Difficult events seemed, seemed, almost to gravitate to each other. I lost two grandparents: first my mother's dad Bob, then my father's mom Jean. I got downsized out of a job I'd had for three years. I was letting stress make me have trouble sleeping: after my firing but while I was still covered by that job's health plan, I got checked by a doctor and found that stress was literally the only cause of the problem, and I briefly had a prescription for sleeping pills until I decided I didn't like how the medicine affected me and I worked, as much as I could, to get better sleep other ways. After all, the sleep problems treated by the meds were symptoms, not the overall problem. Which, mostly, I've dealt with.

Meanwhile, that year? I scrambled. I worked odd jobs (ranging from organizing bank printouts to installing dorm room furniture), helped out in at least one family emergency -- family members were having a crisis in another country, which meant an aunt of mine had to leave quickly to help, which meant Mom helped get my aunt over to said country, which meant said aunt needed a house- and dog-sitter at the last minute and that sitter was me -- did A LOT of reading, and tried to be there for people. Be useful and helpful in other ways than through regular work. And deal with the stress and everything else.

Which I dealt with by writing.

Mainly at the now long-gone Caitlin R. Kiernan/Poppy Z. Brite bulletin board, where I'd been a reader since 2002 (reading Kiernan and Brite's work as well) and a participant since 2003. Several of my fellow participants also had their own LiveJournal accounts. Early in 2004 I started visiting those on an ad-hoc basis. I commented, using the Anonymous form but making sure to sign my name. It took until September 22nd, 2004 for me to get around to setting up an account. I can take a while to take care of stuff.

I'm amused that I really did set it up mostly to comment, but I'd been doing a form of blogging for years by then anyway, as family and friends who received my long "blast emails" know. I should have been blogging. And, eventually, I was.

Blogging has helped me break out of the shell in which I sometimes cocoon myself.

Blogging has helped me reach friends literally around the world.

Blogging gave me a chance, several years ago, to have maybe the strongest crush I've had in my life; a crush that, thank everything, I didn't use as an excuse to be stupid to a friend, someone who is still a friend. Opening up to said friend and processing why I felt the way I felt -- and understanding that, for many good reasons, staying friends was the very best outcome -- was a needed growth moment. There were so many ways I could have handled that badly; I handled it OK, because I didn't like the alternative. I like to keep liking myself.

Blogging has led to drama. I've been stupid on this forum; I've been thoughtless; I've reacted badly. Some former friends are former friends because of how I behaved here. I've gotten needed talking-tos because of how I've behaved. I try my best to know when I've done badly, so that later I can do better.
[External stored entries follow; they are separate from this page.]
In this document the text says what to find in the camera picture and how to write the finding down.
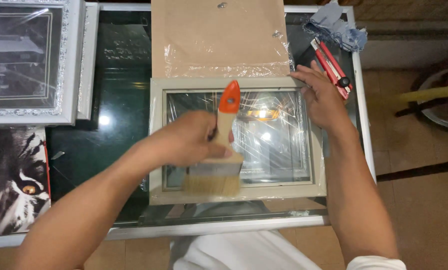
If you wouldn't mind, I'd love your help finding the person's left hand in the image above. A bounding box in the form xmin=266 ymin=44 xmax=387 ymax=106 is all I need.
xmin=153 ymin=110 xmax=235 ymax=168

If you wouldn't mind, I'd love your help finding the person's right hand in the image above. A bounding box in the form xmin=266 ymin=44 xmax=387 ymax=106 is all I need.
xmin=289 ymin=60 xmax=355 ymax=133

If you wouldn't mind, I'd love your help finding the orange-tipped wooden paintbrush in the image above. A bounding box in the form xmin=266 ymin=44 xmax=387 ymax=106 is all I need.
xmin=181 ymin=80 xmax=245 ymax=198

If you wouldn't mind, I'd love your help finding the beige picture frame with glass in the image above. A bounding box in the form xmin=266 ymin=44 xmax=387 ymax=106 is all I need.
xmin=148 ymin=76 xmax=328 ymax=206

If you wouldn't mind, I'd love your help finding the red utility knife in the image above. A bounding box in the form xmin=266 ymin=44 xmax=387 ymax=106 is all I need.
xmin=310 ymin=37 xmax=354 ymax=100

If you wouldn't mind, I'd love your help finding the black flat block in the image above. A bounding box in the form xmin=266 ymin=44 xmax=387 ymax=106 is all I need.
xmin=295 ymin=45 xmax=319 ymax=72

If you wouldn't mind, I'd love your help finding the blue-grey frayed cloth rag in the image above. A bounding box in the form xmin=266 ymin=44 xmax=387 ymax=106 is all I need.
xmin=302 ymin=2 xmax=368 ymax=53

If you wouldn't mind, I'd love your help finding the brown backing board in plastic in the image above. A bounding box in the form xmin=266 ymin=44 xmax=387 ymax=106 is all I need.
xmin=151 ymin=0 xmax=296 ymax=79

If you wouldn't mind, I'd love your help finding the yellow stick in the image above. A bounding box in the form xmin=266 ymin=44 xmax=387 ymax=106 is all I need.
xmin=398 ymin=83 xmax=448 ymax=104

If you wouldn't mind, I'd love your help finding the round metal basin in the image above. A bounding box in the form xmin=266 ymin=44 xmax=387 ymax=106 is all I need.
xmin=414 ymin=65 xmax=448 ymax=131

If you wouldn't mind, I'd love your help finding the person's white clothing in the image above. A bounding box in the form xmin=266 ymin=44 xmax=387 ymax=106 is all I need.
xmin=169 ymin=230 xmax=408 ymax=270

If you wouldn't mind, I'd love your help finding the black-and-white tiger print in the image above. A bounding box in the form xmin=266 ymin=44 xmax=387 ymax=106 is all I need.
xmin=0 ymin=125 xmax=52 ymax=239

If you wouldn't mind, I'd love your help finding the plain white picture frame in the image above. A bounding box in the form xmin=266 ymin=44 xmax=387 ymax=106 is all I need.
xmin=76 ymin=2 xmax=100 ymax=121

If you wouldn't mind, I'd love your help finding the silver ornate picture frame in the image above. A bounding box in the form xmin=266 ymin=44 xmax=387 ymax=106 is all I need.
xmin=0 ymin=0 xmax=86 ymax=127
I want to add as few regrets to my life as possible.

Blogging has helped me sort out my thoughts on so much, all in an effort to stay interesting and compelling...and, I hope, at times poetic and at times funny.

I've needed this.

I still need this.

I'm all for the power of Twitter -- it's a place online where I find myself getting both looser and weirder, which helps my writing and thinking, plus it gets so eye-widening and compelling when genuine news is happening and those on my feed are processing the news in the moment, from the Arab Spring to the death of Bin Laden to the protests following the death of Michael Brown -- but blogging scratches an itch of mine that Twitter doesn't reach. And Facebook often annoys me; I find it a less thoughtful place, where it's surprisingly easy to let out your inner asshole or pass along group-think ("Share if you agree!"; I promise never to post anything with those words).

I need to think. I'm meant to write. This blog gives me a place to do both. This blog reminds me that I can do both even more.